Abstract
Understanding of antibiotic resistance in Streptococcus pneumoniae has been hindered by the low frequency of recombination events in bacteria and thus the presence of large linked haplotype blocks, which preclude identification of causative variants. A recent study combining a large number of genomes of resistant phenotypes has given an insight into the evolving resistance to β-lactams, providing the first large-scale identification of candidate variants underlying resistance.
Streptococcus pneumoniae has been causally attributed to many diseases, such as pneumonia, septicemia and meningitis. β-Lactam antibiotics such as penicillins and cephalosporins are the main form of treatment, but antibiotic resistance is a frequent problem for which the underlying mechanism remains elusive. A recent study by Julian Parkhill and colleagues [1] of more than 3,000 isolates of this pathogen examined which genes (and mutations therein) are responsible for the evolution of penicillin resistance. One might wonder why we need to obtain genome sequences from thousands of isolates for what might seem a simple question? In fact, the development of penicillin resistance in S. pneumoniae is far from being simple.

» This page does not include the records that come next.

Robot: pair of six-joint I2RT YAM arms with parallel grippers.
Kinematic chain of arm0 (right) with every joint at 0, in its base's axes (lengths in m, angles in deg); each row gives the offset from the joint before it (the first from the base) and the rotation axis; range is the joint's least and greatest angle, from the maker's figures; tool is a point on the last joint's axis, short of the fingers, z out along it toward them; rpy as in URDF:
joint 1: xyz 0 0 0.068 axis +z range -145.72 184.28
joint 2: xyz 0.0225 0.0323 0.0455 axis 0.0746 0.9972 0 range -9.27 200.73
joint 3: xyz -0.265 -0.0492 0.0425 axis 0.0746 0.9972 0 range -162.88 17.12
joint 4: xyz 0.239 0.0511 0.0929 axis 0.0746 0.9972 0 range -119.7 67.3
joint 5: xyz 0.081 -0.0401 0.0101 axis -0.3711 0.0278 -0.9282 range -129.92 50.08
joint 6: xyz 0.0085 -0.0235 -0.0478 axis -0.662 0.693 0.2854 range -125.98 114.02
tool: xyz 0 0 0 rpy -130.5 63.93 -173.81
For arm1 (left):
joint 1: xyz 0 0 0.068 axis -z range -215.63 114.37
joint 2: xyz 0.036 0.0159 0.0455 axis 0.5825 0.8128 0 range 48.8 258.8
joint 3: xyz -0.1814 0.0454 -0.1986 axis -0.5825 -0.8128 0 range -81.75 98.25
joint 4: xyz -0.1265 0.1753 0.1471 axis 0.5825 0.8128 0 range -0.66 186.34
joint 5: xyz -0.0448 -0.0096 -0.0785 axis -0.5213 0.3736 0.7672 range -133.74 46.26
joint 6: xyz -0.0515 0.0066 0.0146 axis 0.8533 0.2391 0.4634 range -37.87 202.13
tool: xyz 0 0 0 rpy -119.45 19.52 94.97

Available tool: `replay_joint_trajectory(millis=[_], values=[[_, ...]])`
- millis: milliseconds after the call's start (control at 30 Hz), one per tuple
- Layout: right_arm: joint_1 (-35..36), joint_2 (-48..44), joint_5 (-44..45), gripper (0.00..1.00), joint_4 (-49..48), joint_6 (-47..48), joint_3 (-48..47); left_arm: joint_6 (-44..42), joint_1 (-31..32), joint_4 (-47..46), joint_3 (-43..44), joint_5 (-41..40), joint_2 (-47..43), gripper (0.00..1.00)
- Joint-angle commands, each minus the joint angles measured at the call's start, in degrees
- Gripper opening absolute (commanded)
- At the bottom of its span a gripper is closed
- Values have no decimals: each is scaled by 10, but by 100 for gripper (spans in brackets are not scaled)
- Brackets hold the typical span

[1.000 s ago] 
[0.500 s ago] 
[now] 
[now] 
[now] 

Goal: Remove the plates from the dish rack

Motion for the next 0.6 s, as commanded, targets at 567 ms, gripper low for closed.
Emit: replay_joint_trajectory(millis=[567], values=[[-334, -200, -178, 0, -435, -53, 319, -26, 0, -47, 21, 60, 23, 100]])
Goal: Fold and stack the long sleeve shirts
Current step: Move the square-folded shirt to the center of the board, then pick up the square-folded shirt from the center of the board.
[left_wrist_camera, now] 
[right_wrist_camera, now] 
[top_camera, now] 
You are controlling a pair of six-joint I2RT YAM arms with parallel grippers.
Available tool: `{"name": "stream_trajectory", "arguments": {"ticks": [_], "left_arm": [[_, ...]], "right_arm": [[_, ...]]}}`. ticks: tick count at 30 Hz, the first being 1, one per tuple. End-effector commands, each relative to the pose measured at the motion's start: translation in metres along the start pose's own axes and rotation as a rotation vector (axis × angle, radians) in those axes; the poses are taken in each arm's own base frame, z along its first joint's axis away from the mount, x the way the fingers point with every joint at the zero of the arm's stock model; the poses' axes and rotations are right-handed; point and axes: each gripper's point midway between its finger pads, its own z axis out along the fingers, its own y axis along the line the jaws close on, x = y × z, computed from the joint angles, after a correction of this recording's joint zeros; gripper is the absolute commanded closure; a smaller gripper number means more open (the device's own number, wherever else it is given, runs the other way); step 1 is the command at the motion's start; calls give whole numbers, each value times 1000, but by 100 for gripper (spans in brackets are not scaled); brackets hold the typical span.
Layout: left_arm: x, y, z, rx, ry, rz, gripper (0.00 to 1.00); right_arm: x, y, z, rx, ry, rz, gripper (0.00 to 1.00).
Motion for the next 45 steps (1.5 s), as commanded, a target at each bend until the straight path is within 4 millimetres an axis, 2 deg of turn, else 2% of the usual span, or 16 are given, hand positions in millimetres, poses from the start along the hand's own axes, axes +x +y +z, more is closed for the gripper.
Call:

Unlike in many other bacterial pathogens, β-lactam resistance in pneumococci is not related to β-lactamase production; for unknown reasons β-lactamases have not been detected in S. pneumoniae so far. Instead, the resistance mechanism involves alterations in genes encoding target enzymes for β-lactam antibiotics, the penicillin-binding proteins (PBPs; reviewed in [2,3]). PBPs are crucial enzymes acting in the biosynthesis of peptidoglycan (PG), a major constituent of the bacterial cell wall. They are part of the machinery for cell elongation and division. The PG layer can be visualized as one huge macromolecule surrounding the entire cell; it maintains the shape of the cell and is required for its osmotic stability. PG is composed of glycan strands with alternating N-acetylglucosamine (GlcNAc) and N-acetylmuramic acid (MurNAc) residues, the latter containing short peptides. Elongation of the glycan strands and crosslinking of the peptides results in the network-like structure ubiquitously found in bacteria; these two reactions are carried out by different PBPs. Peptide crosslinking, a transpeptidation reaction, is the crucial penicillin-sensitive step carried out by the transpeptidase/penicillin-binding domain present in all PBPs. Because β-lactams are covalently bound through the active-site serine of the PBP, mutations in β-lactam-resistant strains reduce the protein's affinity for the antibiotic; that is, the mutated enzymes do not interact with the inhibitory drug even at higher concentrations, and PG biosynthesis can continue. Identification of the variants that cause resistance is thus important in defining the mechanism of resistance.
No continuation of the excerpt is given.